3

I am able to query an index in elasticsearch. And, now I want to narrow down the data to some specific fields. But, I am keep getting errors.

Here is my query:

es = Elasticsearch(hosts="myhost", "port":0000)


search_body={
    "bool":{
            "filter":[
                {"exists": {"field": "customer_name"}},
                {"match_phrase": {"city": "chicago"}},
                ]
        }

    }

results = es.search(index="some_index", query=search_body)

I am easily able to get results upto this point. But, since the returned has so many fields, I want to retrieve only specific fields before converting it into a dataframe. I can convert it into a dataframe and then filter, but that is not optimal.

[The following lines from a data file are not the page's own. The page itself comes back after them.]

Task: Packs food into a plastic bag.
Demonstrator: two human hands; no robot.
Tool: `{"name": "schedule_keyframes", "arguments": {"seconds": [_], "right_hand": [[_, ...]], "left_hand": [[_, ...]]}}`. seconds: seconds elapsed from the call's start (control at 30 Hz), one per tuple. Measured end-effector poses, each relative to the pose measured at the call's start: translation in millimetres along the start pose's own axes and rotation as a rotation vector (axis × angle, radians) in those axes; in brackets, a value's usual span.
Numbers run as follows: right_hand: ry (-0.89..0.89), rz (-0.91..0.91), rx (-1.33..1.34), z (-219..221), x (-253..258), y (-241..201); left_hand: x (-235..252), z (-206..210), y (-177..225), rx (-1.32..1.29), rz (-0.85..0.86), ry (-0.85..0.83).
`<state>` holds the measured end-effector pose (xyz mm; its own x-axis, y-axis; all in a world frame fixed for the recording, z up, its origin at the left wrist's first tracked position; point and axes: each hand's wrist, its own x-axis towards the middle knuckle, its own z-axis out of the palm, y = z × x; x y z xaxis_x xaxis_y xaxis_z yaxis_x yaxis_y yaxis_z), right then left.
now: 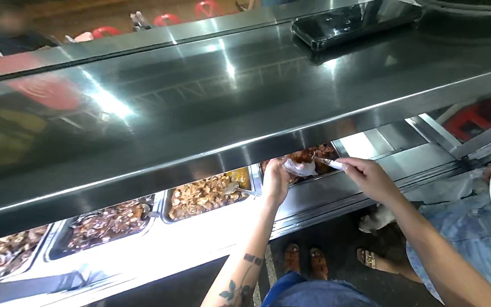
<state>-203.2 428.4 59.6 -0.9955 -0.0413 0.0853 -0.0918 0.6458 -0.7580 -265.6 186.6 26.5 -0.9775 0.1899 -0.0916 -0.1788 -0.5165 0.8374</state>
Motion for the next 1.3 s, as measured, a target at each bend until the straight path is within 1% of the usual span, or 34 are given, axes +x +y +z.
{"name": "schedule_keyframes", "arguments": {"seconds": [0.07, 0.17, 0.2, 0.27, 0.3, 0.37, 0.4, 0.43, 0.47, 0.57, 0.6, 0.63, 0.67, 0.73, 0.83, 0.93, 1.0, 1.07, 1.13, 1.2, 1.27, 1.3], "right_hand": [[0.001, -0.091, -0.249, 5, -5, -11], [0.195, -0.344, -0.598, 15, -10, -13], [0.237, -0.392, -0.638, 16, -10, -14], [0.245, -0.384, -0.562, 16, -10, -14], [0.226, -0.329, -0.455, 15, -10, -14], [0.145, -0.131, -0.214, 5, -4, -13], [0.103, -0.017, -0.131, -2, 1, -13], [0.066, 0.087, -0.105, -8, 7, -10], [0.02, 0.168, -0.152, -13, 14, -6], [-0.164, 0.352, -0.487, -10, 35, 10], [-0.207, 0.397, -0.546, -2, 40, 19], [-0.236, 0.425, -0.547, 5, 43, 27], [-0.263, 0.446, -0.495, 12, 46, 33], [-0.264, 0.447, -0.275, 29, 48, 48], [-0.169, 0.487, 0.035, 53, 43, 70], [-0.067, 0.543, 0.207, 50, 31, 83], [-0.025, 0.519, 0.328, 40, 22, 89], [0.006, 0.479, 0.428, 26, 16, 82], [0.022, 0.427, 0.469, 12, 14, 67], [0.052, 0.338, 0.513, 1, 14, 52], [0.06, 0.252, 0.481, -5, 14, 34], [0.049, 0.208, 0.4, -7, 14, 25]], "left_hand": [[0, 3, 2, 0.018, 0.035, -0.003], [1, 1, 1, 0.003, 0.046, -0.019], [1, 1, 1, -0.014, 0.047, -0.016], [1, -1, 0, -0.032, 0.038, -0.026], [1, -2, -1, -0.032, 0.036, -0.029], [2, -3, -1, -0.029, 0.044, -0.021], [2, -3, -1, -0.029, 0.046, -0.01], [1, -3, 1, -0.029, 0.045, 0.002], [0, -3, 3, -0.021, 0.047, 0.012], [-1, -5, 9, -0.007, 0.071, 0.037], [-1, -6, 10, -0.012, 0.075, 0.05], [-1, -7, 11, -0.024, 0.082, 0.065], [-1, -8, 12, -0.036, 0.091, 0.07], [-2, -10, 14, -0.045, 0.105, 0.066], [-4, -11, 16, -0.054, 0.098, 0.076], [-5, -13, 18, -0.045, 0.084, 0.099], [-5, -15, 16, -0.053, 0.077, 0.109], [-2, -15, 12, -0.061, 0.076, 0.126], [1, -14, 8, -0.073, 0.082, 0.143], [2, -11, 5, -0.083, 0.073, 0.133], [3, -6, 3, -0.084, 0.051, 0.138], [3, -4, 2, -0.075, 0.044, 0.125]]}}
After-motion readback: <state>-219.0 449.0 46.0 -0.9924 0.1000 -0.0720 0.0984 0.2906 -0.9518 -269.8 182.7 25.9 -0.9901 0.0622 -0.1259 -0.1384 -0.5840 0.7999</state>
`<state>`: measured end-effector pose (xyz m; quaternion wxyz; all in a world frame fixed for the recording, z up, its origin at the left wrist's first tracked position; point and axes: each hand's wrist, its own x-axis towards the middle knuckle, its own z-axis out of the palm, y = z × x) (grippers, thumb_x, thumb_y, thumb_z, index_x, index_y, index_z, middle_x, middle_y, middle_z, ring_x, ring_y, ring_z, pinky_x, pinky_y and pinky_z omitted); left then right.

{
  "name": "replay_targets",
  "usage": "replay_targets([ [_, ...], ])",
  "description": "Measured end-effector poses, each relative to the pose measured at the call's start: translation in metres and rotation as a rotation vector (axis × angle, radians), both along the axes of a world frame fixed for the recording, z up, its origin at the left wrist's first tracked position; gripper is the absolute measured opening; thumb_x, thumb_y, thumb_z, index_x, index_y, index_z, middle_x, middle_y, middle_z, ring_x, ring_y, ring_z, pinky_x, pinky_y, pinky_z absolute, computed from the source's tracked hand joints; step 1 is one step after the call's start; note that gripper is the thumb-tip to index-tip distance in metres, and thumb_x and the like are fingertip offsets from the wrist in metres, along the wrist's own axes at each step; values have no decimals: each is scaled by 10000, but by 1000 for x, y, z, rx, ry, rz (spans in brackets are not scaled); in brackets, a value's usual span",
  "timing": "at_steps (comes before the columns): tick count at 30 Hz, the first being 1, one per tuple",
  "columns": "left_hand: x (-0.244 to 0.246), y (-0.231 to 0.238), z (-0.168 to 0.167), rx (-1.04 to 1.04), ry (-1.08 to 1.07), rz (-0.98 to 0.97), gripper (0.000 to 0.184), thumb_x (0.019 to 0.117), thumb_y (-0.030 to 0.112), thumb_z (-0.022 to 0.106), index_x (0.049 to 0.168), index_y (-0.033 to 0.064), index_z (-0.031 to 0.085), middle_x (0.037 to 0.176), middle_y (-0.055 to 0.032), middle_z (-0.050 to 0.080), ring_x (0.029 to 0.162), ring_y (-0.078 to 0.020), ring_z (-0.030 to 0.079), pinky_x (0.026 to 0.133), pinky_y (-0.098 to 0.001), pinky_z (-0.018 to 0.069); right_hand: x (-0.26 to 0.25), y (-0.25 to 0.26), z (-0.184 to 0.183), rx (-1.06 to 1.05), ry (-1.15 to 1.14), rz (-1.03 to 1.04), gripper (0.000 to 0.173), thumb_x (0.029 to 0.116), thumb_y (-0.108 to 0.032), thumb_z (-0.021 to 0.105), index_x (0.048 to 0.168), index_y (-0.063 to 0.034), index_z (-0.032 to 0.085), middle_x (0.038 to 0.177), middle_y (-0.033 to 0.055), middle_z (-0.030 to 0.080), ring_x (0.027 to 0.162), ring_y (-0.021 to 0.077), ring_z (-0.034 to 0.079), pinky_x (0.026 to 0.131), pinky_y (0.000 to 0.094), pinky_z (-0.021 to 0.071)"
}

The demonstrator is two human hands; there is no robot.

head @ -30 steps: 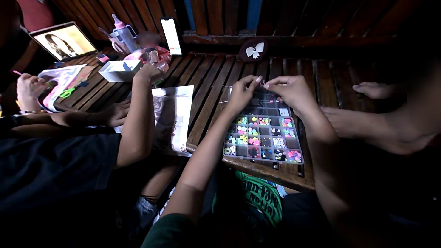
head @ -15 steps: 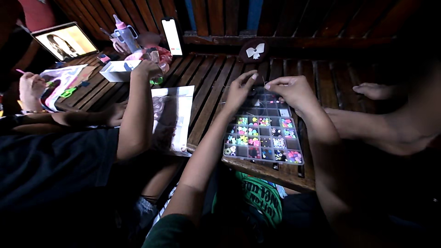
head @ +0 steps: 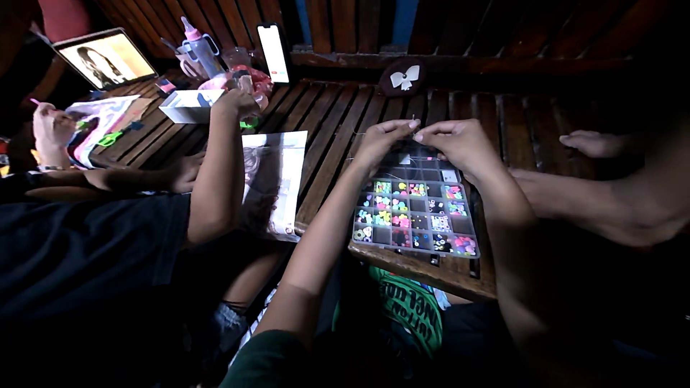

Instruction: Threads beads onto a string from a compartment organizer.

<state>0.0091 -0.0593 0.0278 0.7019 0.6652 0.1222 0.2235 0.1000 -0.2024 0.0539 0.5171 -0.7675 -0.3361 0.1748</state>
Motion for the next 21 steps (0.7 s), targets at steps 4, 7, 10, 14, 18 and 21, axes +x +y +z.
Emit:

I tried adding _source and field methods as:

search_body={
    "bool":{
            "filter":[
                {"exists": {"field": "customer_name"}},
                {"match_phrase": {"city": "chicago"}},
                ]
        },
    "_source":{"fields": {"includes":["customer_name", "city", "company", "company_address"] }}
    }

and other variants like,

"fields": {"includes":["customer_name", "city", "company", "company_address"] }

# or 

"_source":{"includes":["customer_name", "city", "company", "company_address"] }

# and several others.

I keep getting error:

    raise HTTP_EXCEPTIONS.get(status_code, TransportError)(
elasticsearch.exceptions.RequestError: RequestError(400, 'parsing_exception', '[bool] malformed query, expected [END_OBJECT] but found [FIELD_NAME]')

I followed:

What am I missing here?

everestial007
  • 6,665
  • 7
  • 32
  • 72

3 Answers3

0

It looks like from the JSON you provided your _source field is landing inside your bool query. Instead you should have it structured like so:

search_body = {
  "query": {
    "bool": [
      {...}
    ]
   },
   "_source": {
     "includes": [...]
   }
}

(disclaimer: I'm the maintainer of the Python Elasticsearch client and work for Elastic)

sethmlarson
  • 923
  • 8
  • 21
  • I did try that, and it does not work. Whenever I put `"query":{"bool": .... }` I get query malformed error. If it was Kibana search it could work but it's not work for pyelasticsearch client. Since "search_body" itself is a query, extra "query" parameter does not matter. I would assume so because it has never worked for me. – everestial007 Jan 11 '22 at 18:19
0

Try this:

results = es.search(index="some_index", query=search_body, source_includes=[...])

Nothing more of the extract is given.